Kidjo is looking forward to seeing Blackwell for the first time since the pandemic began. “I couldn’t dream of a better person to share this with because he was the one who taught me what it is to be on a major label, to be humble, to keep grounded and focus on the music. The first 10 years of my career brought me to where I am today because Chris won’t lie to you. If it’s not good, Chris is going to tell you. When he would listen to my demos, he would call me right away and say, ‘I like this number and this number, but I didn’t like that.’ And he’s always right.”

The citation that will be read at the ceremony for Blackwell says, in part, “As a record producer and genuine music lover, Chris Blackwell has been one of the key figures in the development of popular music for half a century. When Island Records was founded in Jamaica in 1959, he began his mission to introduce the world to ska and reggae. In folk, rock and disco, he has invested in uncompromising artists and helped them become the best version of themselves. Never focusing on sales figures, but on the songs and albums as works of art, Chris Blackwell has expanded the world and abolished border controls between genres.”

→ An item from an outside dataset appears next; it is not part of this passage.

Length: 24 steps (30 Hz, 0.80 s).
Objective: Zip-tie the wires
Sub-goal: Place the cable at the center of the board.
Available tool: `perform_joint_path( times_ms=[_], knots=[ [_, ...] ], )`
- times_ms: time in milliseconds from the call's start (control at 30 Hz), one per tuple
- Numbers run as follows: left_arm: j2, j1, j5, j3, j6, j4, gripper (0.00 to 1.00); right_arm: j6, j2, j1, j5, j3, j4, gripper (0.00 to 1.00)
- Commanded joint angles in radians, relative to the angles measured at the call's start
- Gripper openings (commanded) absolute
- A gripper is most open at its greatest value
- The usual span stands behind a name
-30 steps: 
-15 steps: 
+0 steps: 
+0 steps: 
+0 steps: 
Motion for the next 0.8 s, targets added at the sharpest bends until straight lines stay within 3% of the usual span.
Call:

Calling her “unique and unstoppable,” Kidjo’s citation reads, in part, “Angélique grew up in Cotonou, surrounded by the dynamic Beninese culture and listening to music from all over the world: soul, jazz, reggae, Afrobeat, pop, classical. When a communist dictatorship tried to silence her, she moved to Paris and became even more active. Angélique Kidjo invented the word batonga, a response to those who think girls don’t belong in schools, and runs the Batonga Foundation, which seeks out girls and provides them with education. Bono has said of her, ‘In Africa’s new morning, Angélique Kidjo is the warmth of the rising sun.’”

Pärt’s citation says he “has likened his music to white light. It is in the encounter with the prism of the listener’s soul that all colors become visible. Arvo Pärt has created the compositional style tintinnabuli, from the Latin word for ‘bell,’ in which the music moves according to a given structure. In 2006 and 2007, Arvo Pärt dedicated the performances of his works to the murdered Russian journalist Anna Politkovskaya and other dissidents in Russia. Arvo Pärt’s courageously beautiful music creates depth in every sense.”

Marie Ledin, managing director of the Polar Music Prize, tells Billboard, “It was so great to be back last year staging the Polar Music Prize after two years away due to COVID. And this year I feel that the committee has again risen to the challenge of choosing three laureates that are so well-deserving. It’s a great privilege for the Polar Music Prize to be able to put these three remarkable talents in the spotlight and hopefully introduce new audiences to their music. I’m looking forward to a wonderful evening of great music at the ceremony in Stockholm on May 23.”

Blackwell, Kidjo and Pärt join a long list of laureates that includes Elton John, Ravi Shankar, Metallica, Ennio Morricone, Led Zeppelin, Renée Fleming, Paul McCartney, Grandmaster Flash, Pink Floyd, Peter Gabriel, Isaac Stern, Stevie Wonder, Paul Simon, Sonny Rollins, Diane Warren, Gilberto Gil, B.B. King, Emmylou Harris, Yo-Yo Ma, Miriam Makeba, Björk, Wayne Shorter, Patti Smith, Dizzy Gillespie, Iggy Pop, the Kronos Quartet, Youssou N’Dour and Chuck Berry.